En l’espace d’un trimestre, trois agents du ministère de l’Enseignement de base et de l’Alphabétisation (MEBA) ont été révoqués de la Fonction publique avec poursuites judiciaires. Il s’agit de Agniamou Sougué, Mamadou Zouon et Hermann Sitta Zèba. Une quarantaine d’agents pourraient passer devant le conseil de discipline. Le dernier sus-cité, c’est-à-dire Hermann Sitta Zéba, était en service à la Direction de l’administration financière (DAF) au MEBA. Il a été licencié le 26 décembre dernier en conseil de ministres. Motif ? Dans le cadre de l’exécution du budget exercice 2004, le MEBA avait obtenu les crédits d’un montant de 39 641 139 F CFA pour la construction des infrastructures scolaires dans les provinces du Boulgou et du Zoundwéogo.

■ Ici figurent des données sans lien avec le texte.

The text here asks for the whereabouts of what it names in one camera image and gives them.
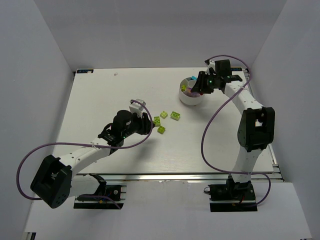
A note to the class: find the lime curved lego brick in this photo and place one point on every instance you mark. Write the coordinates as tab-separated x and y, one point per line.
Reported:
183	88

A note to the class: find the blue table label left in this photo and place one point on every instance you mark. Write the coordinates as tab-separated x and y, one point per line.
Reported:
84	71

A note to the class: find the light green lego long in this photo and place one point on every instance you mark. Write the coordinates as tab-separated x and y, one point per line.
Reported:
157	121

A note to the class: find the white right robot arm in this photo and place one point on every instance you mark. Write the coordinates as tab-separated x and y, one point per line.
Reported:
257	123

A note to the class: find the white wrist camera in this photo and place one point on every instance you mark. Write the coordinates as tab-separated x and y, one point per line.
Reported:
137	107
211	68

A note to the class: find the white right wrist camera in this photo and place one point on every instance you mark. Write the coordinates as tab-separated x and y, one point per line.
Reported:
211	68

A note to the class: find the light green lego small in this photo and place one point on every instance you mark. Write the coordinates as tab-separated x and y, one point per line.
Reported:
163	114

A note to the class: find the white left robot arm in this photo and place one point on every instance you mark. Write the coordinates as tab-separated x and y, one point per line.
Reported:
58	177

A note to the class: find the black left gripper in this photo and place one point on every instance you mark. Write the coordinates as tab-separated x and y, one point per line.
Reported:
144	124

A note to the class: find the lime lego small square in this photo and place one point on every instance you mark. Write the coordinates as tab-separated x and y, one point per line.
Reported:
161	129

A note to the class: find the white round divided container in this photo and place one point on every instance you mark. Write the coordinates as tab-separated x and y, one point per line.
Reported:
185	96

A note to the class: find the blue table label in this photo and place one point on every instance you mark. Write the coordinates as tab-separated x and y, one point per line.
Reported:
236	69
84	71

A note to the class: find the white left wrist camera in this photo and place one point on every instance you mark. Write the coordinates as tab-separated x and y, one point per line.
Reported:
137	107

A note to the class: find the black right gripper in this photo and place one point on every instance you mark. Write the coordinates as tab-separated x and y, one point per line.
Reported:
203	83

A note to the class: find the blue table label right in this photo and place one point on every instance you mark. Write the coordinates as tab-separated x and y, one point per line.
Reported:
236	69

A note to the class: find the light green lego brick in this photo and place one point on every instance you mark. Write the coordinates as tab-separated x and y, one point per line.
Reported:
175	115

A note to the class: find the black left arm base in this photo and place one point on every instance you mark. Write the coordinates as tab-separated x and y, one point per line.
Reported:
93	192

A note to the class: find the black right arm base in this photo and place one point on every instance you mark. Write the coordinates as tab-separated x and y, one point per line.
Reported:
221	200

Ces travaux ont été enregistrés le 13 décembre 2004 sous le nom de "marché 2004-455/MEBA/MFB/DCMP". Evidemment, le MEBA a ouvert, à cet effet, un compte spécial au Trésor pour recevoir ses crédits sauvegardés. Au terme de toutes les procédures relatives à la passation des marchés publics, le marché sus-cité a été attribué à l’entreprise "Zèba Ibrahima GT", le cousin de l’autre Zèba du ministère pour l’exécution des travaux pour compter du 7 février 2005.

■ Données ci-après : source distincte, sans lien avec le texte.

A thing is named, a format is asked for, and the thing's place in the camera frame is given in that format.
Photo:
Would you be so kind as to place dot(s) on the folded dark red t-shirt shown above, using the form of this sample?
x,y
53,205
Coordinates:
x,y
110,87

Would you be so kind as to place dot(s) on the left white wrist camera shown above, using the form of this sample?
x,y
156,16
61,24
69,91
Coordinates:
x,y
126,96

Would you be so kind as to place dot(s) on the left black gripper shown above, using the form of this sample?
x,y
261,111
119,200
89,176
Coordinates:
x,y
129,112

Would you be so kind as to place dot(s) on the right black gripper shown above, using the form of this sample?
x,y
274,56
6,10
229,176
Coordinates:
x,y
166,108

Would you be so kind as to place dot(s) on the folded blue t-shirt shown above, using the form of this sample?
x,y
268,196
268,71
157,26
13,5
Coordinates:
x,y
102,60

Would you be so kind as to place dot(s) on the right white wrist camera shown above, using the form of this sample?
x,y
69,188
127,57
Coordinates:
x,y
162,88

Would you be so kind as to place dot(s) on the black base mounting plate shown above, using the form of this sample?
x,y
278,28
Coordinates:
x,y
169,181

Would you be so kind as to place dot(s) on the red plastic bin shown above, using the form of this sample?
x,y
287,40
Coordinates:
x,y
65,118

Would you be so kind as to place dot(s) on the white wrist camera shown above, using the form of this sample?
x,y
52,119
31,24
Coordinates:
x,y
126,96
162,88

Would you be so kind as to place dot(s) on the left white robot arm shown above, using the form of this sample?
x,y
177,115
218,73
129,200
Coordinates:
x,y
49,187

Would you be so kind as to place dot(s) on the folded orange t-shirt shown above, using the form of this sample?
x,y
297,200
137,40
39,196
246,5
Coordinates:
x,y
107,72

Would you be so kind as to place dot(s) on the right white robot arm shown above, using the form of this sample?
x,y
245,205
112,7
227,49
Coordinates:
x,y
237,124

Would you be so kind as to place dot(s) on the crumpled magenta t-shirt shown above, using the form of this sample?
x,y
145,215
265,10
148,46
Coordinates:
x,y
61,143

Munie d’un ordre de mission en date du 9 juin 2006, l’inspection générale des finances a pu vérifier l’état d’exécution financière et physique du marché. Il en ressort ainsi que deux acomptes respectivement d’un montant de 26 083 913 F CFA et de 10 058 213 F CFA (soit un total de 36 142126 F CFA pour un marché initial de 39 641 139 F CFA avec 91,17% de paiement effectué) ont été payés à l’entreprise Zéba Brahima GT grâce à "l’ingéniosité" de Hermann Sitta Zèba qui a produit du "faux document" pour son cousin. Aucune réalisation physique sur le terrain ! Dans la ville de Garango, il n’y a ni école (3 classes en principe), ni bureau, ni magasin et ni latrines ! Zéro ! Dans les villages de Diossomey et Donsin (Manga) aussi, les infrastructures ont été passablement réalisées mais celles-ci s’en écartent honteusement des prescriptions techniques initialement contenues dans le devis comptable.

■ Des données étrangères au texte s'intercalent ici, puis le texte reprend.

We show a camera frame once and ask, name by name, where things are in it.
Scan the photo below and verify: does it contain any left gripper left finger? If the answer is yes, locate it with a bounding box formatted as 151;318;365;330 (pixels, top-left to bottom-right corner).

Dans ses demandes d’explications manuscrites adressées à sa hiérarchie, Hermann Sitta Zèba a "déclaré sur l’honneur" avoir produit un faux décompte et un faux procès verbal de réception provisoire d’un marché jamais réalisé par l’entreprise de son cousin. J’ai présenté des écoles fictives sur le papier", balbutie-t-il avec un faux air de regret. Hermann Sitta Zèba soutient d’ailleurs que Brahima Zèba, le patron de l’entreprise "est un cousin". "Personne de nous deux, ajoute-il fièrement, ne pouvait refuser un service que l’autre lui aurait demandé". Si le soubassement même de l’école burkinabè est sapé, la conscience professionnelle et le sens du devoir bien accompli peuvent être monnayés au marché de l’affairisme et du favoritisme. Il y a des écoles de châteaux de cartes au Burkina.